** Opening Task input block **
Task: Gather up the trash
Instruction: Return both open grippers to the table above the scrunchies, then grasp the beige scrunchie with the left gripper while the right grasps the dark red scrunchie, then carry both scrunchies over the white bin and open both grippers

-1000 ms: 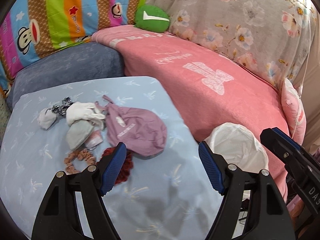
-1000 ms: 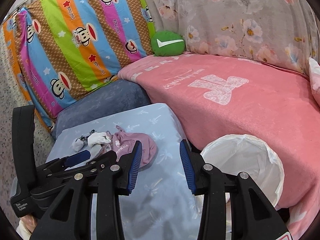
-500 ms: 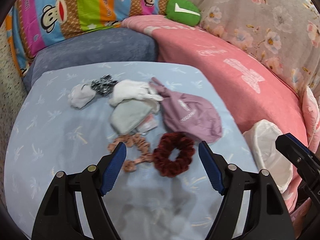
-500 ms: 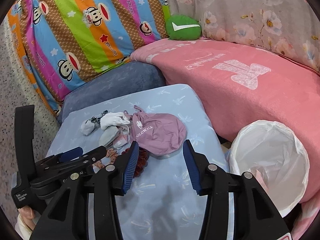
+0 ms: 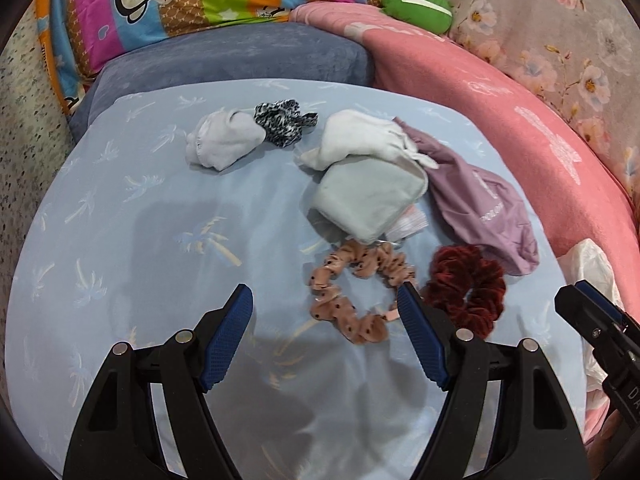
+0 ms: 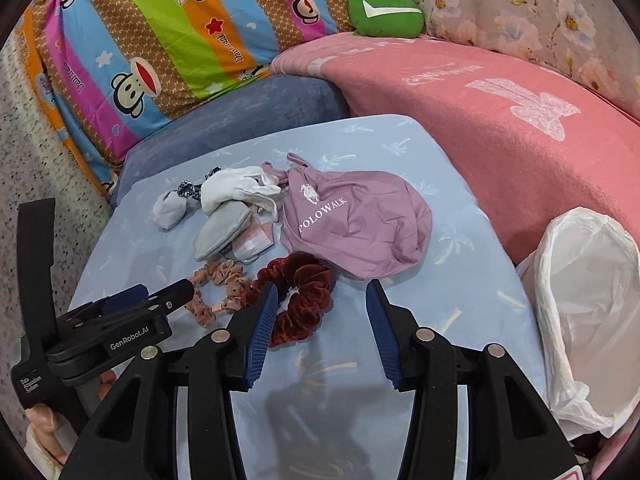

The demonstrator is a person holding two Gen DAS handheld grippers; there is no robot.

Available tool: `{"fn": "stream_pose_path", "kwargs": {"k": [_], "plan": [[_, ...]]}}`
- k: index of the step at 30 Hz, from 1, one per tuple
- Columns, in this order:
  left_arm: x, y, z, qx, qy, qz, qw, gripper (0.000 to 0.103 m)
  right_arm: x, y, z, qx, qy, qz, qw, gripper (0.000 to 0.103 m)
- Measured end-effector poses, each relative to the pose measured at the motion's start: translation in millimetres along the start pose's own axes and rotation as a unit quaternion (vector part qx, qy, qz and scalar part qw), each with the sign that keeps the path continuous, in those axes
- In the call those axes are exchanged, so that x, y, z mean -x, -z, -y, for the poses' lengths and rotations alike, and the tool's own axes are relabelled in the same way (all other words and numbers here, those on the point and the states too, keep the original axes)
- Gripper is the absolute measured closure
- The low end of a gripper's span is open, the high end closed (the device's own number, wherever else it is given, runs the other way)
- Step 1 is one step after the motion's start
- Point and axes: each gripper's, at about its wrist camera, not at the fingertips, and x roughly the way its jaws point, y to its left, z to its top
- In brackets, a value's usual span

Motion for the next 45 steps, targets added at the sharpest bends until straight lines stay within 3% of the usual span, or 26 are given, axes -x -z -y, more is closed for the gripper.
{"fn": "stream_pose_path", "kwargs": {"k": [13,18,22,24,25,31,45], "plan": [[-26,1,-6,-0.005,-0.001,-0.015,0.9999,0.036,-50,6,-9,-0.001,0.008,-0.040,0.999,0.057],[-26,-1,-6,-0.007,-0.001,-0.013,0.9999,0.054,-60,11,-12,-0.001,0.007,-0.049,0.999,0.058],[-27,-2,-1,-0.012,-0.001,-0.017,0.9998,0.072,-62,15,-13,-0.002,-0.001,-0.054,0.999,0.072],[-28,-1,1,-0.016,-0.004,-0.020,0.9997,0.088,-61,17,-14,0.000,-0.005,-0.056,0.998,0.080],[-28,-1,3,-0.016,-0.004,-0.022,0.9996,0.089,-60,17,-16,0.002,-0.006,-0.056,0.998,0.083],[-8,1,13,-0.021,0.009,-0.013,0.9996,0.095,-33,17,-11,-0.001,-0.012,-0.036,0.999,0.088],[75,-13,78,-0.075,0.052,0.069,0.9934,0.095,88,-18,20,-0.014,-0.014,0.082,0.996,0.089]]}}
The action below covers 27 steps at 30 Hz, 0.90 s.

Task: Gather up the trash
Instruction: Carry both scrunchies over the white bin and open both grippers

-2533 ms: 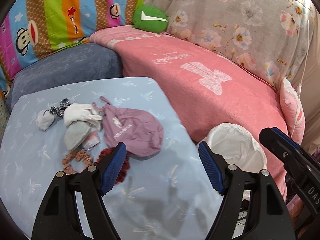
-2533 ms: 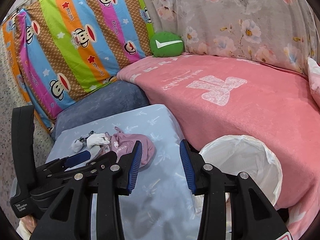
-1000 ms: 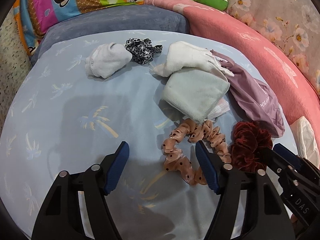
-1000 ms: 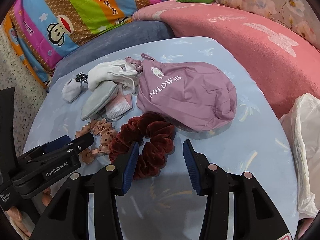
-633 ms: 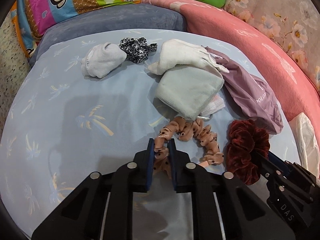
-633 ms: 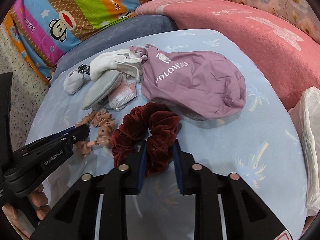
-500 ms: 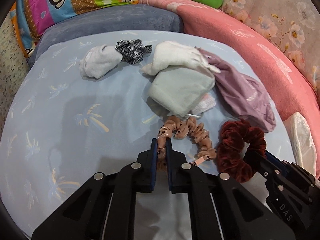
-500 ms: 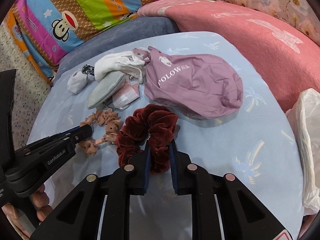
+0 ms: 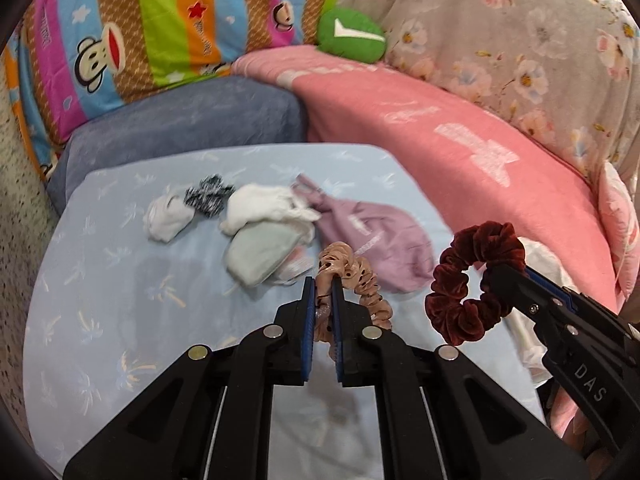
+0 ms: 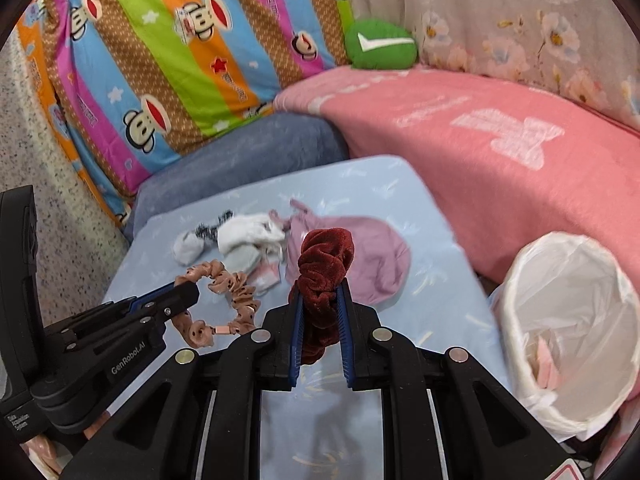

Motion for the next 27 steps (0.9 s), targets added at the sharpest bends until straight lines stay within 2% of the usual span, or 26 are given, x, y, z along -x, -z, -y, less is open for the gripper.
{"fn": "stream_pose_path", "kwargs": {"k": [12,27], "plan": [[31,-20,87,-0.054,0.049,0.040,0.9965,0.095,85,-34,62,-0.026,0.031,0.082,0.996,0.089],[23,-18,183,-0.115,0.103,0.035,0.9873,0.095,135,-27,153,-0.075,0.088,0.109,0.987,0.088]]}}
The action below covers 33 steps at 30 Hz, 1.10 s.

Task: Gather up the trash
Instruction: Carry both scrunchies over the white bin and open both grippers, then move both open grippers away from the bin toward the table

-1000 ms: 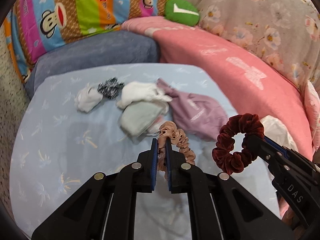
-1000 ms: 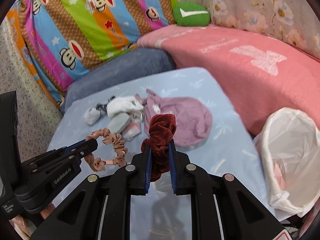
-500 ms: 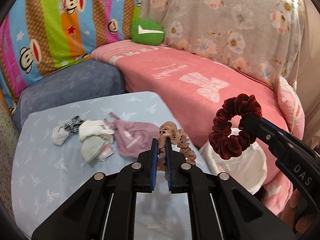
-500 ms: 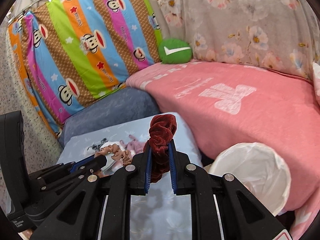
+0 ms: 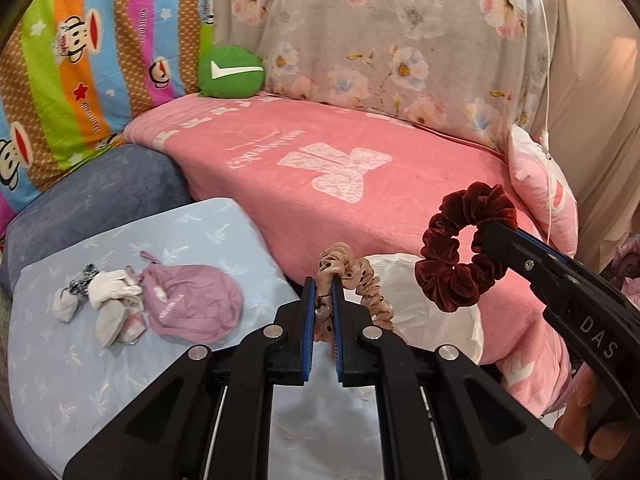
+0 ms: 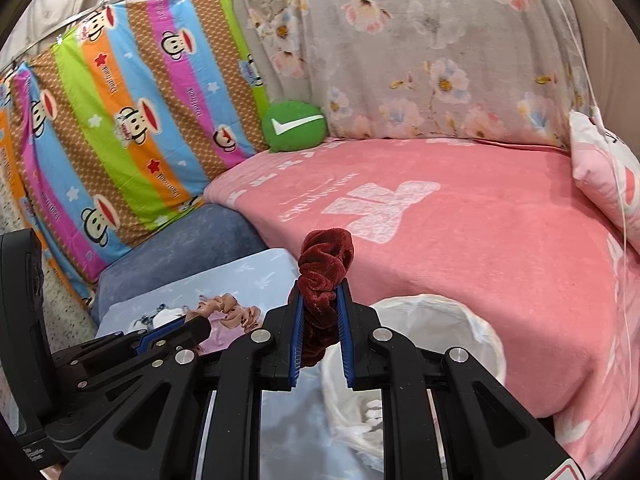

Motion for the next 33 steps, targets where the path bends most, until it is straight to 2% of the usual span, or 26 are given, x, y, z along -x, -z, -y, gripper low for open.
{"fn": "stream_pose_path", "kwargs": {"k": [6,8,10,12,14,21,33], "plan": [[-13,-5,25,-0.009,0.028,0.002,0.9996,0.092,2,-1,23,-0.008,0.017,0.003,1.000,0.083],[-18,-7,33,-0.012,0.034,0.005,0.9993,0.088,3,-1,30,-0.011,0.023,0.006,1.000,0.082],[-23,-8,38,-0.015,0.039,0.006,0.9991,0.076,3,-2,35,-0.012,0.029,0.008,0.999,0.079],[-26,-7,43,-0.022,0.031,0.004,0.9993,0.055,5,-2,39,-0.014,0.032,0.012,0.999,0.075],[-27,-5,46,-0.027,0.016,0.009,0.9995,0.047,8,0,40,-0.017,0.033,0.016,0.999,0.070],[-30,-3,44,-0.027,-0.002,0.003,0.9996,0.047,7,0,41,-0.019,0.027,0.013,0.999,0.070],[-23,1,25,-0.019,-0.021,0.004,0.9996,0.047,1,5,20,-0.006,0.016,0.002,1.000,0.068]]}}
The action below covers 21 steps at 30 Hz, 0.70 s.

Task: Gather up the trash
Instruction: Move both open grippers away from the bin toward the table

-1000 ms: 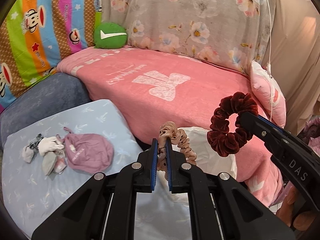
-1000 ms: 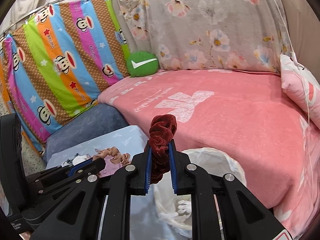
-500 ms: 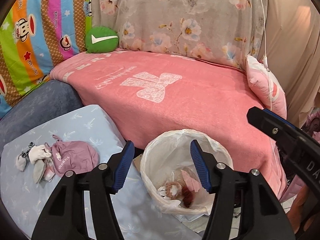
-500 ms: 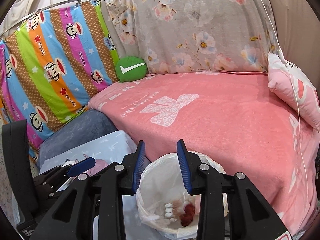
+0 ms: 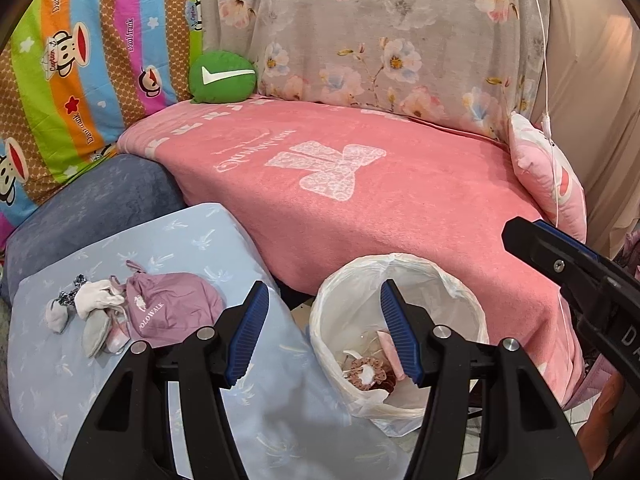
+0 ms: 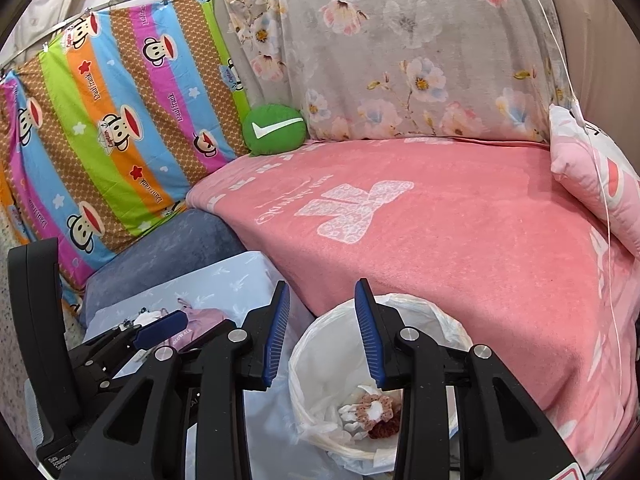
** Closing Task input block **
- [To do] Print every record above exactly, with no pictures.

- [Task solution]
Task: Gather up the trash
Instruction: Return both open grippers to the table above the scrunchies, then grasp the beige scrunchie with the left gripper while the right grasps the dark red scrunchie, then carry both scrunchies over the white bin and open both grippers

-1000 ms: 
-1000 ms: 
-500 ms: 
-500 ms: 
+0 ms: 
+0 ms: 

The demonstrator is a person holding two Gen DAS handheld grippers; there is no robot.

Available tool: `{"fn": "stream_pose_path", "kwargs": {"k": [_], "plan": [[_, ...]]}}`
- k: index of the step at 30 Hz, from 1, one per tuple
- Columns, in this order:
  left_arm: x, y, z, qx, qy, qz, qw, gripper (0.000 to 0.103 m)
  right_arm: x, y, z, qx, qy, qz, qw, gripper (0.000 to 0.103 m)
- Measured end-effector poses, each relative to the pose measured at the motion's start: translation in millimetres along the start pose's own axes and rotation as a unit quaternion (vector part qx, qy, qz and scalar part qw), each with the sign that keeps the path continuous, in those axes
- In the call those axes are exchanged, so that x, y, z mean -x, -z, -y, for the poses' lengths and rotations alike, and the tool's own axes are relabelled in the same way (all other words and numbers here, those on the point and the states too, keep the original axes)
- Gripper is the absolute measured closure
- The low end of a gripper's span is open, the high end closed (the device's own number, wherever else it is given, runs the other way)
- Step 1 is one step after the motion's start
- Point and axes: each gripper's, at about its wrist camera, not at the fingertips, and x roughly the way its jaws point, y to its left, z to its top
- In brackets, a value's usual span

Motion for the next 45 steps, targets added at the sharpest bends until straight lines stay within 3% of the usual span, or 26 are given, axes -x -z -y, more is closed for the gripper.
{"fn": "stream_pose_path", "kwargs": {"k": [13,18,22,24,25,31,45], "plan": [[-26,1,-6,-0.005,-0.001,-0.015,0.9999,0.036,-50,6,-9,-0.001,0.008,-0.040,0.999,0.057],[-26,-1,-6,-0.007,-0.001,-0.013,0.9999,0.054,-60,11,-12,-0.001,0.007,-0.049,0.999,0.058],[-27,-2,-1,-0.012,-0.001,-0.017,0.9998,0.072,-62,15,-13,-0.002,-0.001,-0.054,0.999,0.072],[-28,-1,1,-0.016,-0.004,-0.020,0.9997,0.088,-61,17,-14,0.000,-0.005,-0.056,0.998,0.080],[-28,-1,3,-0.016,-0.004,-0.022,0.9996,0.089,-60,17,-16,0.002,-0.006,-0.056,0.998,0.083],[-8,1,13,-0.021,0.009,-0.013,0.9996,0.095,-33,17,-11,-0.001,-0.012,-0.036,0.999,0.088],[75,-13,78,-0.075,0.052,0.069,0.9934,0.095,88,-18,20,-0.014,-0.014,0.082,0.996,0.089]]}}
The action below covers 27 steps at 30 Hz, 0.90 s.

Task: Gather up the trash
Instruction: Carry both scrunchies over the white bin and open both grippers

-2533 ms: 
-2533 ms: 
-1000 ms: 
-1000 ms: 
-633 ms: 
-633 ms: 
-500 ms: 
-500 ms: 
+0 ms: 
+0 ms: 

Motion for the next 27 steps (0.9 s), targets added at the sharpest bends until straight lines stay within 2% of the usual span, or 26 are given, x, y, z along -x, -z, -y, less is open for the gripper.
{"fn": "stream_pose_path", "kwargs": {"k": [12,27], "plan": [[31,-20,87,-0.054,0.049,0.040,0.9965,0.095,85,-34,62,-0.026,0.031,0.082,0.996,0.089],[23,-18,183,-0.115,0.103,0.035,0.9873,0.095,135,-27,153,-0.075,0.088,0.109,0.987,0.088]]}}
The action below covers 33 steps at 30 Hz, 1.10 s.

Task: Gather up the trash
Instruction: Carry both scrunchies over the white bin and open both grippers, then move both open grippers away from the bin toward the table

-1000 ms: 
-1000 ms: 
-500 ms: 
-500 ms: 
+0 ms: 
+0 ms: 

Motion for the next 33 steps, targets where the path bends most, until it is straight to 2% of the usual span, or 26 are given, x, y, z along -x, -z, -y, gripper low for open.
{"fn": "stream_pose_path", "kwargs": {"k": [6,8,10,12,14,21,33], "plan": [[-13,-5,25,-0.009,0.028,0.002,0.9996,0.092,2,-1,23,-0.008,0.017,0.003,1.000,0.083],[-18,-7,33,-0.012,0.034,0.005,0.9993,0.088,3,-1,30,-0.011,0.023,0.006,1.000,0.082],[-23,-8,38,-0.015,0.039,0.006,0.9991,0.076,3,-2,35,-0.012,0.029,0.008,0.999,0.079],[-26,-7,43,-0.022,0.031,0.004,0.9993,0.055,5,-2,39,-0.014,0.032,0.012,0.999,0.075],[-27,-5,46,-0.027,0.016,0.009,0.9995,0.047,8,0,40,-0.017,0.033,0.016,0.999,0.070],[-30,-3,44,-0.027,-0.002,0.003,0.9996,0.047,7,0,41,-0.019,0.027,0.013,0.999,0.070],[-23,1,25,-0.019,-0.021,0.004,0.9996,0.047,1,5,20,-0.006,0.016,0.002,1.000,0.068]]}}
The action below covers 21 steps at 30 Hz, 0.70 s.

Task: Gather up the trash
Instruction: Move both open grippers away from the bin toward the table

-1000 ms: 
-1000 ms: 
-500 ms: 
-500 ms: 
+0 ms: 
+0 ms: 

There is nothing more to this answer.